One look at the guts above will convey my excitement over unwrapping the integrated and feeling like finally being served champagne in the sleeves-up fields of hops. Finding a discrete resistor-ladder attenuator in an integrated of the SP3's price range is simply unheard of. The thick metallic lacquer is something one expects from Cary Audio gear or Kharma speakers. The thoughtful power mains within easy reach on the left side's front -- and the opposing input switcher on the right -- display out-of-the-box thinking next to their respective channel's bias access points [below]. The massive tripod footer array spells audiophilia. The curvaceous fascia with just one central control and the overall industrial design scream hi-tech chic. The anthracite color scheme deliberately tempers the somewhat garish multi-tone solutions embraced by other goods with similar origins. The substantial double boxing proves that Onix correctly anticipates American-style road kill abuse at the hand of careless shippers while the included white gloves are frosting on the cake. The fact that Jean Hiraga of La Revue du Son regards Melody's massive SHW-1688II as one of his three favorite preamps ever made? Well, that merely adds the kind of unnecessary cachet the target buyer of this amp could likely care less about.


Accompanying materials by way of the owner's manual are sparse. We only learn that input impedance is 250kOhm, input sensitivity a high 380mV, S/N better than 90dB and THD 1%.
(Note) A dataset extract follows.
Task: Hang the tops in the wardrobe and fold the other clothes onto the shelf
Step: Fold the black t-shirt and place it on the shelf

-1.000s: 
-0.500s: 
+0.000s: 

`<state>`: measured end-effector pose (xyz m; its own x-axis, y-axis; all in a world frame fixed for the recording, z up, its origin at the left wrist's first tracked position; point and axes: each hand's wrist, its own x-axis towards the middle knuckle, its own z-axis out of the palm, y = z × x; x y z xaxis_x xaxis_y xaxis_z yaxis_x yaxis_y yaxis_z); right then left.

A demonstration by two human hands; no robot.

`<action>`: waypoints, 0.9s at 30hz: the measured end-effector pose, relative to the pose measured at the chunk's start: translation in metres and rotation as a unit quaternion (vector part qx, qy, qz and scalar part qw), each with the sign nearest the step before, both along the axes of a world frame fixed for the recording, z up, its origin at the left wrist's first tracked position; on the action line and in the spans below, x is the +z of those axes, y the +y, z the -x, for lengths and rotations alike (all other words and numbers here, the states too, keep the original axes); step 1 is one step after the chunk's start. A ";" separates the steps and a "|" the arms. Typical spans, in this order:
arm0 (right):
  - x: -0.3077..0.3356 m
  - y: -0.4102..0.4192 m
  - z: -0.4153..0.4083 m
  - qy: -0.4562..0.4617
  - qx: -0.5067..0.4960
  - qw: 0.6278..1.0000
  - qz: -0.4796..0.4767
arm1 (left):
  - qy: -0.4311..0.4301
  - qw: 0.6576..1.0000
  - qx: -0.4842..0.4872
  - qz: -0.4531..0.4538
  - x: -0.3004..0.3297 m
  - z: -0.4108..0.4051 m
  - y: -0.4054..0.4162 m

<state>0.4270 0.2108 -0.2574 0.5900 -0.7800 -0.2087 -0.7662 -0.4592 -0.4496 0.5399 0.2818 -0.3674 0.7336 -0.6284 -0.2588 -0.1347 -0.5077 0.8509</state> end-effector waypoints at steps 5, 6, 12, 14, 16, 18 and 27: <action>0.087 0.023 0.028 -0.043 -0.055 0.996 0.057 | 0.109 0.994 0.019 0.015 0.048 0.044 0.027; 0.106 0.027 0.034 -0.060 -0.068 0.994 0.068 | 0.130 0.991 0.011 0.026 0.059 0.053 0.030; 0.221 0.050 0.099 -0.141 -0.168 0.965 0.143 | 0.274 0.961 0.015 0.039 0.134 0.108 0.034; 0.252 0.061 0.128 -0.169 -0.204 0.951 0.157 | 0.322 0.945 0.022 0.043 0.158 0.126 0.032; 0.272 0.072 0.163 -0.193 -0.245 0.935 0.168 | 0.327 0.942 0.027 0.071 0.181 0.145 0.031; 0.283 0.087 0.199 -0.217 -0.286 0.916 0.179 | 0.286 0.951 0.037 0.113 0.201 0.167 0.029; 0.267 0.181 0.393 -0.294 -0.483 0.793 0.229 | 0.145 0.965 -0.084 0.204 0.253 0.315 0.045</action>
Dimensions are 16" D x 12" w x 7" H which includes the shrouded 5-way binding posts, volume knob and footers.


Part two of today's package are Mark Schifter's Rosewood-clad Onix two-ways called Reference 1 MkII. As a single-wire rear-ported 4-ohm design of 29" D x 20" W x 37" and 20 lbs, it uses the well-regarded Viva XT25TG-30 ring radiator. That is mated via a 4th-order network to a 5.25" Atohm LD130 CR04 mid/woofer with an unusual rubber bridge over the dust cap. The edge seams of the veneer are flawlessly executed and the speaker's general size and appearance suggest my old Soliloquy Model 5 which I once helped market - except that the Ref 1s' tweeter clearly plays in a higher league.

Priced at $2,200 when purchased separately, av123.com currently has a special combo price of $1,199 and recommends adding the $299 X-CD88 for a hi-value, hi-performance minimalist 2-channel system. I've got a few
prior commitments before I can begin to report further on today's champs. Alas, merely inspecting these goods (especially the SP3) has me so excited that I had to alert readers to their existence now.
Too good to be true occasionally isn't. With their implied price-to-performance quotient, today's challengers have all the earmarkings of being one such rare exception. And that ball-bustin' combo price? It's for real. In fact, I called Steve Ozmai in Colorado just to make sure. I was certain it had to be a verkackte typo. It's not. Now you can appreciate my excitement? Hell and damnation!